:: TASK ::
Take the listing below and output it exactly, with no images.

:: DATA SECTION ::
'''

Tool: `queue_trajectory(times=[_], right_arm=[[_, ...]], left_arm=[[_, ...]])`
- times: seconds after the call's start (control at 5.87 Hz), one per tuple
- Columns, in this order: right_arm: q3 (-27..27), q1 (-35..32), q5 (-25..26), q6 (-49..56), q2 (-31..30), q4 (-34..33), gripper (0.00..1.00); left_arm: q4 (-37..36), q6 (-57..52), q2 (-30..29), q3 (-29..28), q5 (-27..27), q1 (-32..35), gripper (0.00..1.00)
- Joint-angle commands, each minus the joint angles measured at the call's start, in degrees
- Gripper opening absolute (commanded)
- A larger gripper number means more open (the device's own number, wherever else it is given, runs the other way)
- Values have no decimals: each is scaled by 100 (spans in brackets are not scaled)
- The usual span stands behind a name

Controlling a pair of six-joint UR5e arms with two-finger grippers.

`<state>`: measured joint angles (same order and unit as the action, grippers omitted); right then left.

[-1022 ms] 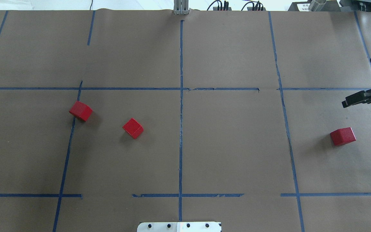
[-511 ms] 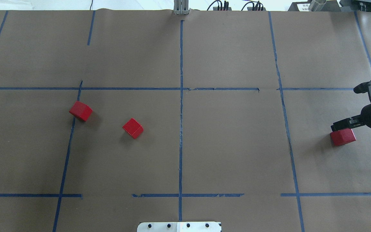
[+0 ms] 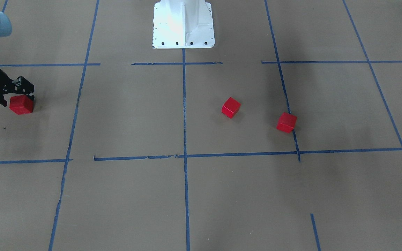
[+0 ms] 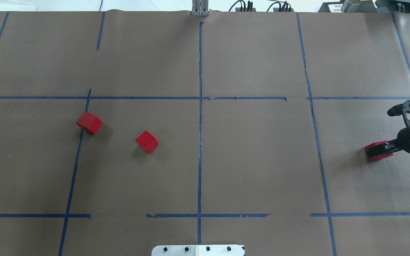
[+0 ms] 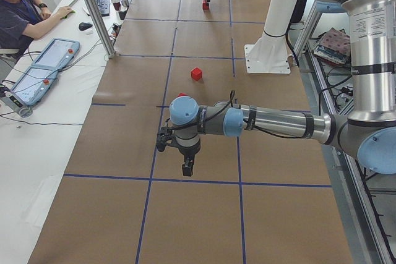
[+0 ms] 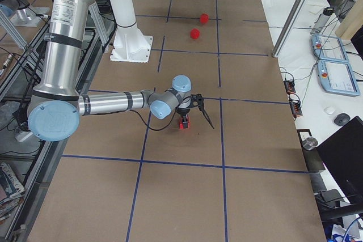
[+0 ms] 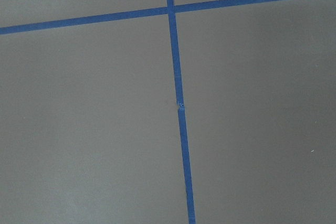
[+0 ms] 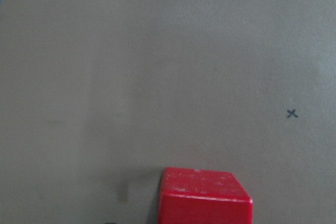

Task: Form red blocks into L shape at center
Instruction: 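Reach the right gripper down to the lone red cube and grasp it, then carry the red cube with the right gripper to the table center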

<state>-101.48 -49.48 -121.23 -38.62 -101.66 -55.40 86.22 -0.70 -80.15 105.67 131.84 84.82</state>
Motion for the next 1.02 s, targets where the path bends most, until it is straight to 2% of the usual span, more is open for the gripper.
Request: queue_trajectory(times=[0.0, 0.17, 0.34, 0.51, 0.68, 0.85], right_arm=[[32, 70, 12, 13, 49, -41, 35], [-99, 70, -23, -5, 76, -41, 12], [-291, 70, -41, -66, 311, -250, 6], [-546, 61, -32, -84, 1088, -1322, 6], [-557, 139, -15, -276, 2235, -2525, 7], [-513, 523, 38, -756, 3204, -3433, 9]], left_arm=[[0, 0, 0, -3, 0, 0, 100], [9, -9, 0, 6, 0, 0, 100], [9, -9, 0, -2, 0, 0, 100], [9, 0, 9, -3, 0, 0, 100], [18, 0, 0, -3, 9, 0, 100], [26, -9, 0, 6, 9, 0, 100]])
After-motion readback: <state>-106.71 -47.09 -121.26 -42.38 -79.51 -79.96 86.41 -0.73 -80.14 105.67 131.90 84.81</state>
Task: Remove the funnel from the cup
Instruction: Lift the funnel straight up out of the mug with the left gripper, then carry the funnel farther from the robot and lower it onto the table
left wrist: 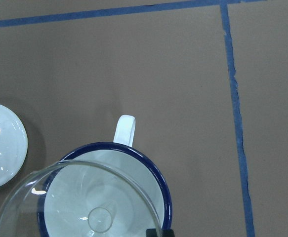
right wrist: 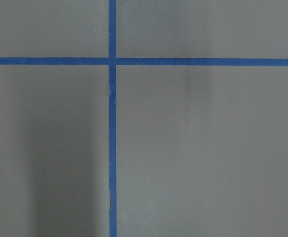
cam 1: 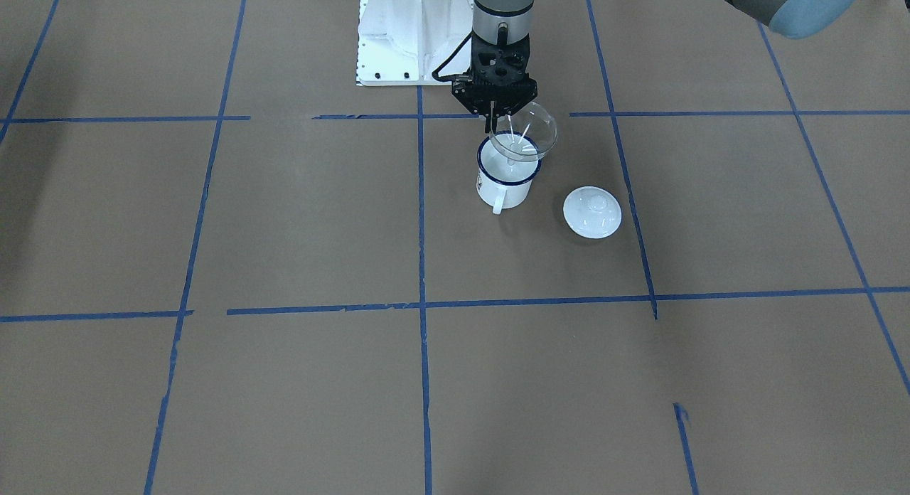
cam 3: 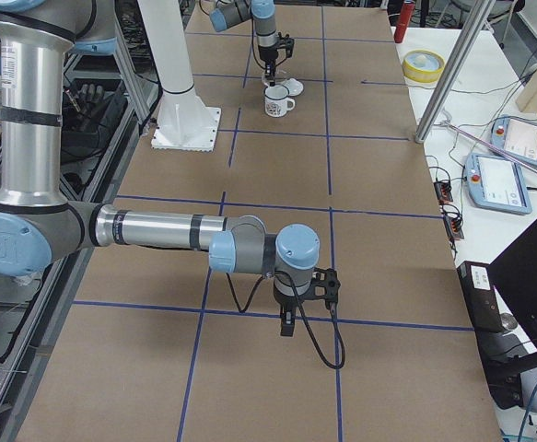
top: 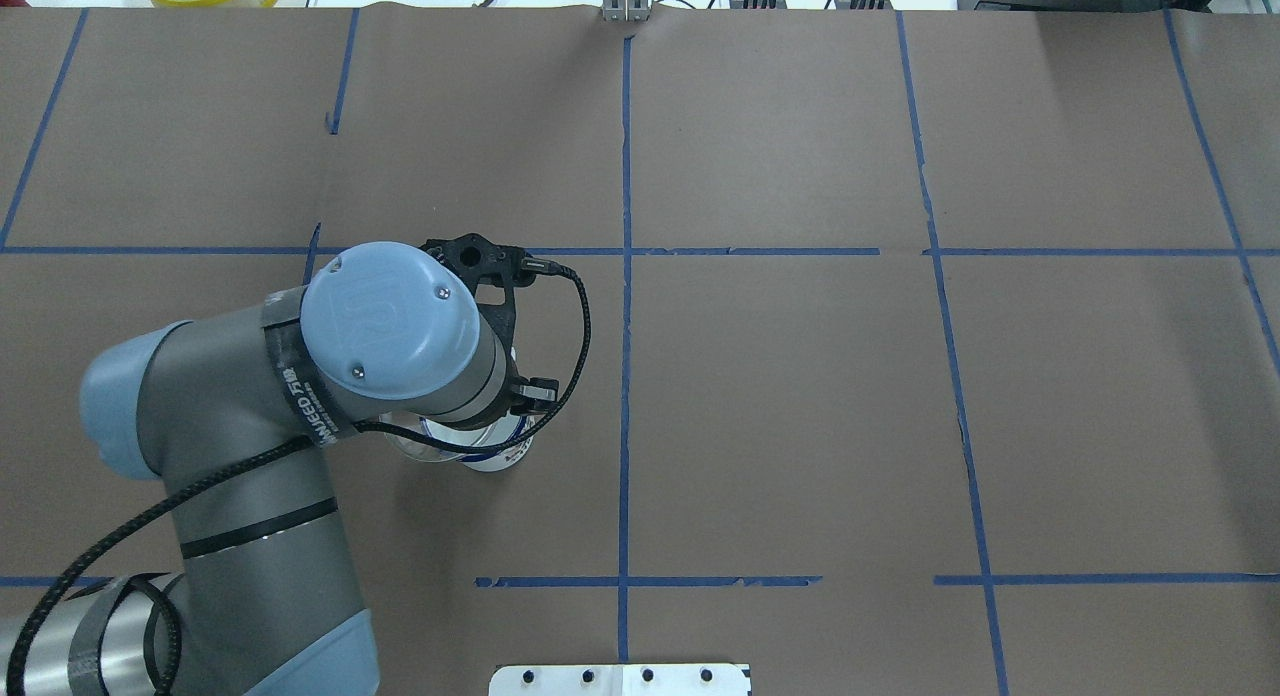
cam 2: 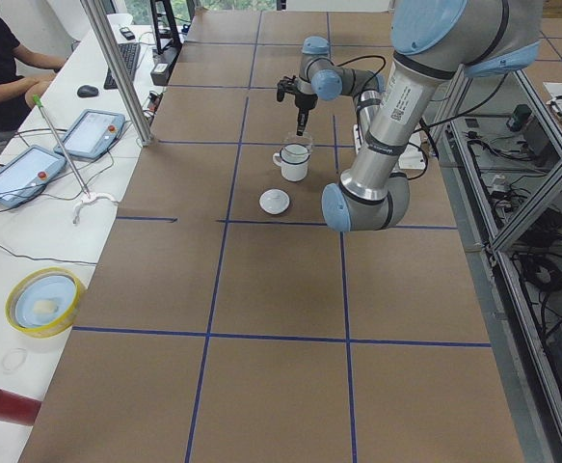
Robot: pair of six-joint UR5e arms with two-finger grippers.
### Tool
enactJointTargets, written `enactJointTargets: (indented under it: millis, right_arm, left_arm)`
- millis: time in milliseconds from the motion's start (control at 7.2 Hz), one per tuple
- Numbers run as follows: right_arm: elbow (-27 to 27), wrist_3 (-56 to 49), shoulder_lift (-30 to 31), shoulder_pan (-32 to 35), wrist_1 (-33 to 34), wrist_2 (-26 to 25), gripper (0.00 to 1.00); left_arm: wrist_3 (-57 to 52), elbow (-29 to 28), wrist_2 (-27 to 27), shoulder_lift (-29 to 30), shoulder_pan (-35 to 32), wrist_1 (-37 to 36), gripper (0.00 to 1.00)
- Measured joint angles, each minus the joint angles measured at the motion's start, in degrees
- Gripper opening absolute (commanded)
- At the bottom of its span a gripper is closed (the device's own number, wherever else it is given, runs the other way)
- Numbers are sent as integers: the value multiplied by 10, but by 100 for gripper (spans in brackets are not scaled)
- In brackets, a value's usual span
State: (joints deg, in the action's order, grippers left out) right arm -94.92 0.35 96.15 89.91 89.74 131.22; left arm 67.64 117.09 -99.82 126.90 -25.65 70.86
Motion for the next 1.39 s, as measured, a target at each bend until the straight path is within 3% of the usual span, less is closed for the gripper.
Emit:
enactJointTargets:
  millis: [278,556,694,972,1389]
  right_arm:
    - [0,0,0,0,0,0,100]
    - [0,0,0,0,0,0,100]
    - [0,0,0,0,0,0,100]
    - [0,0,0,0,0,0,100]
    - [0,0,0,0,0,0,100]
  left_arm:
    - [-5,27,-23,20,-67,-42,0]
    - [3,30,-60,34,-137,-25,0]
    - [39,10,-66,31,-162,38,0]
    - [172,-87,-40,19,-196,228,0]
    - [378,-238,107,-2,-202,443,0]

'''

:: TASK OUTPUT ::
Tool: `queue_trajectory(times=[_], right_arm=[[_, ...]], left_arm=[[_, ...]])`
- times: seconds after the call's start (control at 5.87 Hz), one per tuple
- Columns, in this order: right_arm: q3 (-27..27), q1 (-35..32), q5 (-25..26), q6 (-49..56), q2 (-31..30), q4 (-34..33), gripper (0.00..1.00); left_arm: q4 (-37..36), q6 (-57..52), q2 (-30..29), q3 (-29..28), q5 (-27..27), q1 (-32..35), gripper (0.00..1.00)
- Joint-angle commands, each minus the joint angles measured at the call's start, in degrees
- Gripper opening absolute (commanded)
- A larger gripper number means more open (the device's own number, wherever else it is given, runs the other way)
- Values have no decimals: each is scaled by 100 (spans in brackets are not scaled)
- The usual span stands behind a name

Controlling a pair of six-joint UR5e arms with two-finger grippers.

`<state>`: measured joint angles (same order and unit as the action, grippers omitted); right then left.

[-1022 ms] 
[-511 ms] 
[+0 ms] 
[+0 ms] 
[+0 ms] 
[+0 ms] 
[+0 ms] 
[+0 ms] 

Task: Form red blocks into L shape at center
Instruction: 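Reach the right gripper down to the lone red cube and grasp it, then carry the red cube with the right gripper to the table center
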
<state>-101.48 -49.48 -121.23 -38.62 -101.66 -55.40 86.22 -0.70 -80.15 105.67 131.84 84.82</state>
Motion for the next 1.02 s, targets where the path bends most, until it is straight to 2% of the usual span, more is open for the gripper.
Request: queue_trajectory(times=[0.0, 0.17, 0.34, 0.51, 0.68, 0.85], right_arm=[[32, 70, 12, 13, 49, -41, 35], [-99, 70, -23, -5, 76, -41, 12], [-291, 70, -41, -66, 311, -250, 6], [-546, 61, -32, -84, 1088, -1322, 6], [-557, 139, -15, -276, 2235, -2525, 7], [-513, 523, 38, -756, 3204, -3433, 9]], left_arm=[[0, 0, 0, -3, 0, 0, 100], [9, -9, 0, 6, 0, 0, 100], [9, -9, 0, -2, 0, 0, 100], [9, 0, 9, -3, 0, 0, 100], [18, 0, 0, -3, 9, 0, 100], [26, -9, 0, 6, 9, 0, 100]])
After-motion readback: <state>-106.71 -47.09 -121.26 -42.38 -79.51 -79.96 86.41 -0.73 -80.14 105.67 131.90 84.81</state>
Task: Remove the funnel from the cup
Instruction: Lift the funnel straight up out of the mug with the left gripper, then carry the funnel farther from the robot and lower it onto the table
left wrist: 
right wrist: 
cam 1: 
cam 3: 
top: 
cam 2: 
Robot: pair of six-joint UR5e arms with two-finger grippers.
### Tool
enactJointTargets, written `enactJointTargets: (indented under it: millis, right_arm, left_arm)`
- millis: time in milliseconds from the motion's start (control at 7.2 Hz), one per tuple
- Numbers run as follows: right_arm: elbow (-27 to 27), wrist_3 (-56 to 49), shoulder_lift (-30 to 31), shoulder_pan (-32 to 35), wrist_1 (-33 to 34), wrist_2 (-26 to 25), gripper (0.00 to 1.00); left_arm: wrist_3 (-57 to 52), elbow (-29 to 28), wrist_2 (-27 to 27), shoulder_lift (-29 to 30), shoulder_pan (-35 to 32), wrist_1 (-37 to 36), gripper (0.00 to 1.00)
- Measured joint angles, each minus the joint angles measured at the motion's start, in degrees
- Gripper opening absolute (commanded)
- At the bottom of its span a gripper is closed (the device's own number, wherever else it is given, runs the other way)
- Numbers are sent as integers: the value multiplied by 10, but by 100 for gripper (spans in brackets are not scaled)
- In brackets, a value's usual span
State: (joints deg, in the action's order, grippers left out) right arm -94.92 0.35 96.15 89.91 89.74 131.22; left arm 67.64 117.09 -99.82 126.90 -25.65 70.86
Motion for the next 1.39 s, as measured, a target at each bend until the straight path is within 3% of the usual span, less is closed for the gripper.
Emit:
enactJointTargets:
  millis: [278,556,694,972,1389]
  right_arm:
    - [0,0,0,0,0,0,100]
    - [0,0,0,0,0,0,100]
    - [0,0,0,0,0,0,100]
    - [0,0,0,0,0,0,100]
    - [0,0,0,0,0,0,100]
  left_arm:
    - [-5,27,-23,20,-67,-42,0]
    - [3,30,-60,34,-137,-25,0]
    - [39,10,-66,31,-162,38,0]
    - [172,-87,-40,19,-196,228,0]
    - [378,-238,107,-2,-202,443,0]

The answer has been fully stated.